When talking about stack-like allocators I mean allocators that behave like a stack data structure, following the LIFO (last-in, first-out) principle. This has nothing to do with stack or heap allocations, the call stack, or anything like that.

Use cases

Such a stack allocator is extremely handy for e.g. level loading, where a bunch of allocations need to be made, and they can all be rolled back in reverse order. Additionally, it can also be used for doing some allocations which need to stay resident throughout a certain lifetime, with additional allocations on top. For more use-cases and a more detailed description, check out the excellent book Game Engine Architecture by Jason Gregory.

One of the most useful extensions to a stack allocator is what is commonly called a double-ended stack allocator. It also follows the LIFO-principle, but one can allocate from both ends of the stack, allowing users to put different types of allocations at different ends of the stack. The most well-known use-case of such an allocator is, again, level loading.
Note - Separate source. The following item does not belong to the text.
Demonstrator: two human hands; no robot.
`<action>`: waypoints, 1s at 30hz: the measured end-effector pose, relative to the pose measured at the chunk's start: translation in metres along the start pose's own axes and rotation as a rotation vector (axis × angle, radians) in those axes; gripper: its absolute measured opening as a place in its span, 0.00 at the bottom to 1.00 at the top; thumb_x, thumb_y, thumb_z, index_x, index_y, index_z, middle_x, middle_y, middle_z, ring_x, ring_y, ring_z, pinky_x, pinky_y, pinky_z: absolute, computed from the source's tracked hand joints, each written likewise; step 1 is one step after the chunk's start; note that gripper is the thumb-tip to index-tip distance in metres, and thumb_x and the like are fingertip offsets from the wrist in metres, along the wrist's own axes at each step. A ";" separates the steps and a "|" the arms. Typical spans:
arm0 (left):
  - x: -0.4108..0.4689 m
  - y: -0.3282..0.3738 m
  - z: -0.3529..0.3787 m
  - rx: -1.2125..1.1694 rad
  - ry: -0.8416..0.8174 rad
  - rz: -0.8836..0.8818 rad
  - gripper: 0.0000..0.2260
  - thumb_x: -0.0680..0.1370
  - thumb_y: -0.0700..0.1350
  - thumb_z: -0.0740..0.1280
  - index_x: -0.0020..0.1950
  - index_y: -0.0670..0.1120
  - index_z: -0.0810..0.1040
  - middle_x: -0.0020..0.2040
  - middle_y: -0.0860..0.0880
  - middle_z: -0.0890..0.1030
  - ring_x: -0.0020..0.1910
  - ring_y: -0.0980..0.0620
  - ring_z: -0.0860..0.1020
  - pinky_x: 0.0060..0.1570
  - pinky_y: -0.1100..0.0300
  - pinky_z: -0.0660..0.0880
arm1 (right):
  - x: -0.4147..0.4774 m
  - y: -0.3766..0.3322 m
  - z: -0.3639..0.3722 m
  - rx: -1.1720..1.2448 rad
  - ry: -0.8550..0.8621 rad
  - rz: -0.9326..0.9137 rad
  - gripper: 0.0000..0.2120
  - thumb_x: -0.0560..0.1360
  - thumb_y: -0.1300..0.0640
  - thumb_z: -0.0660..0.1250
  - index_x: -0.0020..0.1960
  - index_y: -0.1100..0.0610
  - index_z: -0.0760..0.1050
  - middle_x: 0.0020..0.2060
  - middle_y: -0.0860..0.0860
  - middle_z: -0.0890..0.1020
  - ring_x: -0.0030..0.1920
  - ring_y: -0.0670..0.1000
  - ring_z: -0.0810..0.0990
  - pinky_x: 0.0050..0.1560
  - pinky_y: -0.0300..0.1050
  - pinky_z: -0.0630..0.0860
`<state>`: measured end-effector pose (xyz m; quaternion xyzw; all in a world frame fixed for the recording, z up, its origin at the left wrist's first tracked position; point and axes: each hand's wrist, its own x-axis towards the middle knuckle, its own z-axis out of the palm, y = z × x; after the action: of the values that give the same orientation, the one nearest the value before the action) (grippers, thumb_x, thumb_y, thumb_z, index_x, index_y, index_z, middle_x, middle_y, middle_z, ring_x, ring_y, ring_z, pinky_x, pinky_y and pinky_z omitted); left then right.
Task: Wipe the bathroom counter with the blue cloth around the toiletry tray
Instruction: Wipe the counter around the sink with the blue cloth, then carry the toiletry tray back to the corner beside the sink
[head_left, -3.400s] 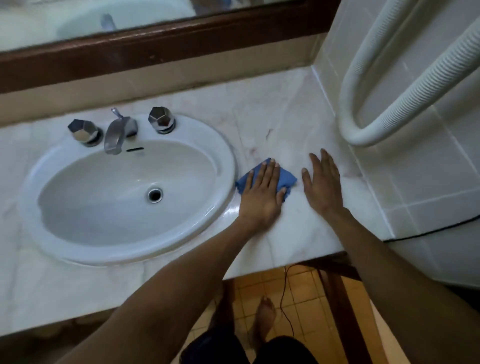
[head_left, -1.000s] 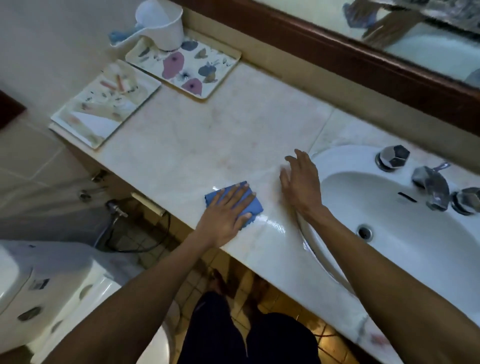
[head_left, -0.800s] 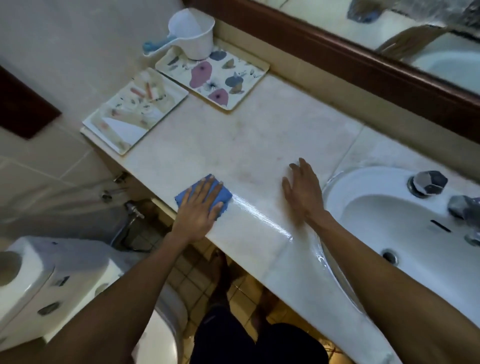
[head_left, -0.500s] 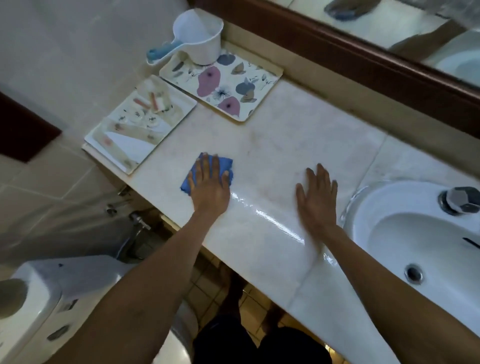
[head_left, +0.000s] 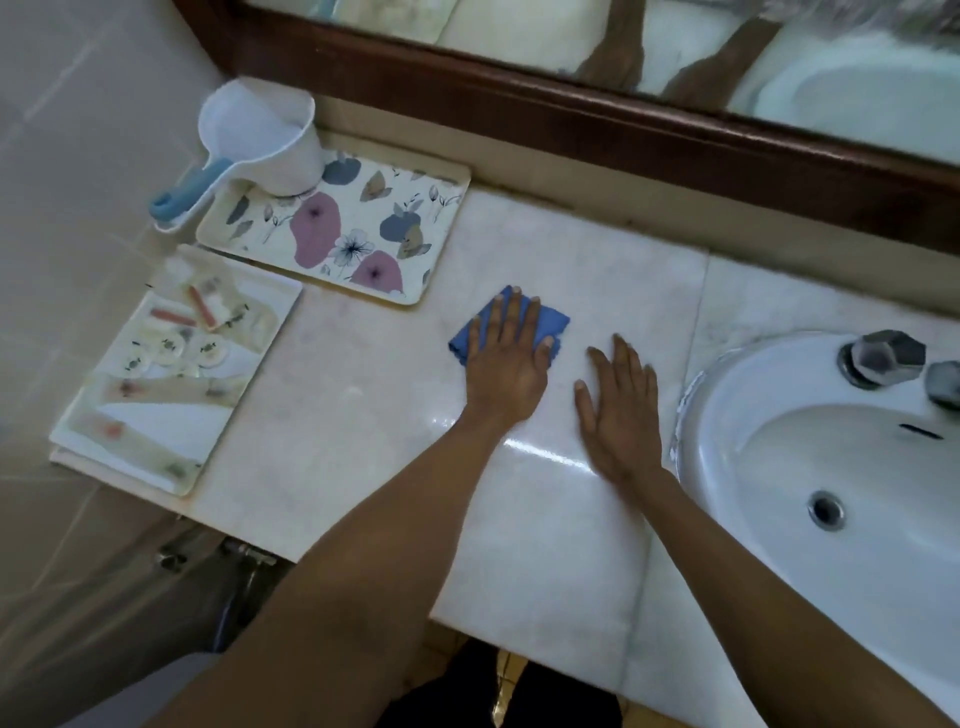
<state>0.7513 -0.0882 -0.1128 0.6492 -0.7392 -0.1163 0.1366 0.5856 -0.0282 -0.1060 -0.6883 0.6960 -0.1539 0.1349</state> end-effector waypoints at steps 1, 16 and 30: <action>0.015 -0.001 -0.002 -0.010 -0.038 -0.003 0.25 0.85 0.55 0.50 0.81 0.47 0.58 0.82 0.45 0.56 0.81 0.46 0.54 0.78 0.44 0.49 | 0.000 -0.001 0.000 -0.008 0.001 0.004 0.23 0.82 0.49 0.55 0.76 0.53 0.63 0.79 0.55 0.58 0.78 0.54 0.56 0.78 0.56 0.50; 0.018 -0.051 -0.122 -0.507 -0.035 -0.288 0.16 0.81 0.53 0.60 0.66 0.52 0.78 0.55 0.50 0.85 0.50 0.49 0.83 0.52 0.54 0.78 | 0.099 -0.061 -0.040 0.268 -0.020 -0.071 0.15 0.81 0.50 0.55 0.61 0.57 0.72 0.58 0.54 0.78 0.58 0.58 0.76 0.58 0.50 0.71; -0.146 -0.271 -0.215 -0.281 0.598 -0.912 0.17 0.78 0.43 0.69 0.67 0.49 0.75 0.62 0.49 0.78 0.58 0.47 0.77 0.59 0.48 0.76 | 0.130 -0.297 0.032 0.246 -0.321 -0.494 0.15 0.81 0.51 0.58 0.63 0.57 0.72 0.58 0.55 0.79 0.56 0.58 0.77 0.50 0.50 0.72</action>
<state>1.0959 0.0227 -0.0137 0.8832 -0.2899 -0.0720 0.3614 0.8690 -0.1609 -0.0136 -0.8305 0.4536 -0.1544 0.2840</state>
If you are not careful, loading a level can easily result in quite a lot of fragmentation because of temporary allocations that need to be made while e.g. loading resources. As an example, consider the case where loading a resource needs a temporary buffer A, from which level-resident data B is created. You cannot free A because you need to generate data into B, and you cannot free A after B because of the LIFO-like allocations. A typical example of such fragmentation is reading an XML/JSON-file, and creating/allocating other stuff from there, trying to free the read data afterwards.

This is where the double-ended stack allocator comes into play. All it takes is to allocate level-resident data from one end, and temporary allocations from the other end. As long as the two ends don’t meet or overlap during the loading process, you have exactly the same amount of memory available as you would have using a simple stack-allocator, but with the benefit of having no fragmentation at all.

Interface

Knowing why and when we might need a stack allocator, let us try to build one. The interface is similar to the linear allocator from last time:

class StackAllocator
{
public:
  StackAllocator(void* start, void* end);

  void* Allocate(size_t size, size_t alignment, size_t offset);

  void Free(void* ptr);

private:
  char* m_start;
  char* m_end;
  char* m_current;
};

Our non-growing allocator again can be used on the stack and on the heap, similar to the linear allocator we saw last time.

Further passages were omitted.